_Work to complete:_
Somewhere below, one line contains "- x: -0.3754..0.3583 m" and a later line contains "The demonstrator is". Output those two lines and everything between them exactly, and nothing else.

Start of Provided data

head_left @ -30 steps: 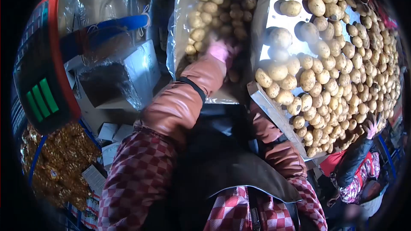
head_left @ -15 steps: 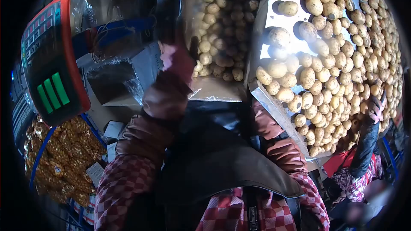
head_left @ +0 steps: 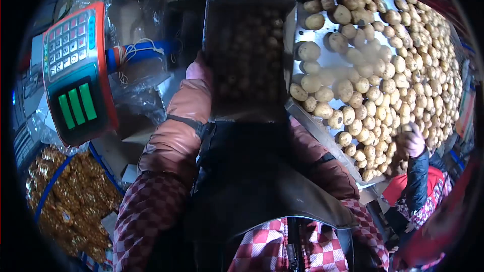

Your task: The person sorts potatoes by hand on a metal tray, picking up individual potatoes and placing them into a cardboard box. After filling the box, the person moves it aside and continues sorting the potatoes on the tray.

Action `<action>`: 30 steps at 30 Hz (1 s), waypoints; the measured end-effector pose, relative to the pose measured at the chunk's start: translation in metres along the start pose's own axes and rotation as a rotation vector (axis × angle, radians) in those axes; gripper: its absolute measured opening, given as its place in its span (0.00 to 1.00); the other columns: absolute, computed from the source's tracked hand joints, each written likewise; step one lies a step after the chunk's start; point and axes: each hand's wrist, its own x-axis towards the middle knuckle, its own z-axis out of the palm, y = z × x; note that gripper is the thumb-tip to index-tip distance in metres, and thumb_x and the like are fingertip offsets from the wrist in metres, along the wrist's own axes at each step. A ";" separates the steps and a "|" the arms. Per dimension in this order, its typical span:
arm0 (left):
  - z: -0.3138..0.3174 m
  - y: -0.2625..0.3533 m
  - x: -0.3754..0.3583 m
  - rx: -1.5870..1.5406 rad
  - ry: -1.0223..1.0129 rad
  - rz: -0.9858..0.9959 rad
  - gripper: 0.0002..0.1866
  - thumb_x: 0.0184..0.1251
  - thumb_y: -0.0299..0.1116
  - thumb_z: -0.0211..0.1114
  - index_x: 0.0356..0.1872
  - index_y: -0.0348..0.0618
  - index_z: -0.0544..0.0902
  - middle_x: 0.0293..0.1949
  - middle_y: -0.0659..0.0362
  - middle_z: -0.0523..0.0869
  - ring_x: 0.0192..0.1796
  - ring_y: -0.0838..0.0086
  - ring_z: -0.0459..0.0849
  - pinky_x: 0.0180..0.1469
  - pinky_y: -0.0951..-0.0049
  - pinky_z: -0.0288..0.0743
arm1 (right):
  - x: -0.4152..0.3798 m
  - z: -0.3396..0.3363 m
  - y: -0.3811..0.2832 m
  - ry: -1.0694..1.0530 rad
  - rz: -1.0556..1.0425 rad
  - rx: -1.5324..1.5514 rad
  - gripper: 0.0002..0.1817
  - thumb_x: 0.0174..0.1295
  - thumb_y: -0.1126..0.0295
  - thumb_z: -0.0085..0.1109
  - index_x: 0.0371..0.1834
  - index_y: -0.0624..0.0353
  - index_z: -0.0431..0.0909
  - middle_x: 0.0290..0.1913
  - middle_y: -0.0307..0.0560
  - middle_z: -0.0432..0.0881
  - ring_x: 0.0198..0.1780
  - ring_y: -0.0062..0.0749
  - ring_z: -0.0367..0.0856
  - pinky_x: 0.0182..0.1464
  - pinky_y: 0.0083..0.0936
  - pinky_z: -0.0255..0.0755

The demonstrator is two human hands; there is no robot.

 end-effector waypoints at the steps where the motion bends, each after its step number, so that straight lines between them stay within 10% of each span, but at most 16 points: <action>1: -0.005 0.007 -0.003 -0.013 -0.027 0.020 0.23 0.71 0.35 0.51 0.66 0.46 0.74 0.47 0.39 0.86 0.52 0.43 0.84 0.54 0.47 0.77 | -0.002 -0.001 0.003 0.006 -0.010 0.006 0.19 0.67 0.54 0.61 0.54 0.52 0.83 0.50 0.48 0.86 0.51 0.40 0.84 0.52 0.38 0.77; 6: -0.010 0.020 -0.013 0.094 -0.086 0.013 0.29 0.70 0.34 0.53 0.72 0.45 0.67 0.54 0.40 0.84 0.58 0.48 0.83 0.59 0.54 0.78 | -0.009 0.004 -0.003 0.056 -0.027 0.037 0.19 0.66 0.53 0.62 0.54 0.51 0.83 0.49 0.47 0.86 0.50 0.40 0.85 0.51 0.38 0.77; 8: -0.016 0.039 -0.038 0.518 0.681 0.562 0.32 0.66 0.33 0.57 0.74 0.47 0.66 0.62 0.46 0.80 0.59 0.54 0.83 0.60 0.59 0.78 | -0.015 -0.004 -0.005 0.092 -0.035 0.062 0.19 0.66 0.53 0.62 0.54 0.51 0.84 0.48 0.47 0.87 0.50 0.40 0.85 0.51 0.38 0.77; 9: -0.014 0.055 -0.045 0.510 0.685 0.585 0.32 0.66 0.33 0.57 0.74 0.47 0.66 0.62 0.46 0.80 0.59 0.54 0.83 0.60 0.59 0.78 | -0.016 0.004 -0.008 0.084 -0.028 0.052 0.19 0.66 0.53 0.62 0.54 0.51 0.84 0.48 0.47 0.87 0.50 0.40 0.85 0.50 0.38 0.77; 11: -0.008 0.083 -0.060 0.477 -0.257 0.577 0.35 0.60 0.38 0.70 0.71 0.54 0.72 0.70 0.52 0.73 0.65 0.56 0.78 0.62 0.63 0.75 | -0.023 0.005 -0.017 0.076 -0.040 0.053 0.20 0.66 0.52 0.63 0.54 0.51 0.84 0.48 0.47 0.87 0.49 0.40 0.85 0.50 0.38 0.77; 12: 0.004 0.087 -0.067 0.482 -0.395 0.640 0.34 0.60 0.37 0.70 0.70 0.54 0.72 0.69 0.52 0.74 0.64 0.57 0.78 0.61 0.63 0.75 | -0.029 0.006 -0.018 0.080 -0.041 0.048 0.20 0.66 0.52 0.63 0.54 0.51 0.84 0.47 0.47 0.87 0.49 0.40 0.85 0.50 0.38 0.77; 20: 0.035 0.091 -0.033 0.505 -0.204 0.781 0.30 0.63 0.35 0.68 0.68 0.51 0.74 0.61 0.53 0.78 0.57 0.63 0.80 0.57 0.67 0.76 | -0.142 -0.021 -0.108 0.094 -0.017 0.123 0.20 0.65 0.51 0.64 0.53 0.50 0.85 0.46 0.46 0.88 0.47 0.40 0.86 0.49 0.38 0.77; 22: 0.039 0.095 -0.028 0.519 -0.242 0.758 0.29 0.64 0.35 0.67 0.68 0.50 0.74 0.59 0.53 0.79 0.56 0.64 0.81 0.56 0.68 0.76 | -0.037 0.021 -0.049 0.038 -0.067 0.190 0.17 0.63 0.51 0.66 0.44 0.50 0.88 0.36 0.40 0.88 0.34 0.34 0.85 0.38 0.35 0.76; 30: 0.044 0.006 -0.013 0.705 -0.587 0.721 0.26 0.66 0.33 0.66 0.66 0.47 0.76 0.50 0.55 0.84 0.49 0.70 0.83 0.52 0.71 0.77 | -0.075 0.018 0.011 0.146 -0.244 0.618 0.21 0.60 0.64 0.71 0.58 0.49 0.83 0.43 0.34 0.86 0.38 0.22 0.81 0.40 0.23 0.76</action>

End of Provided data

_Answer box:_
  - x: -0.3754..0.3583 m
  - rx: -1.5870..1.5406 rad
  - ry: -1.0223..1.0129 rad
  - rz: -0.9858..0.9959 rad
  - gripper: 0.0002..0.1866
  - thumb_x: 0.0184..0.1251
  - thumb_y: -0.0299..0.1116
  - thumb_z: -0.0211..0.1114
  - index_x: 0.0356..0.1872
  - index_y: -0.0348..0.0618
  - index_z: -0.0544..0.0902
  - middle_x: 0.0293..0.1949
  - middle_y: -0.0659..0.0362
  - middle_z: -0.0523..0.0869
  - ring_x: 0.0192..0.1796
  - ring_y: -0.0838..0.0086
  - ring_z: -0.0459..0.0849
  - pinky_x: 0.0180..0.1469
  - pinky_y: -0.0951..-0.0049
  - pinky_z: -0.0288..0.0743
arm1 (right):
  - x: -0.4152..0.3798 m
  - z: -0.3396..0.3363 m
  - y: -0.3811..0.2832 m
  - ry: -1.0694..1.0530 rad
  - rz: -1.0556..1.0425 rad
  - rx: -1.5324..1.5514 rad
  - gripper: 0.0002..0.1817
  - thumb_x: 0.0174..0.1295
  - thumb_y: -0.1126..0.0295
  - thumb_z: -0.0085..0.1109
  - index_x: 0.0371..0.1834
  - index_y: -0.0624..0.0353
  - index_z: -0.0431..0.0909
  - middle_x: 0.0290..0.1913
  - middle_y: -0.0307..0.0560
  - middle_z: -0.0432..0.0881
  - ring_x: 0.0198..0.1780
  - ring_y: -0.0062..0.0749
  - ring_z: -0.0367..0.0856
  - pinky_x: 0.0182..0.1464
  - pinky_y: 0.0083..0.0936
  - pinky_z: -0.0255..0.0755

The demonstrator is two human hands; there is no robot.

Output for the exercise is complete.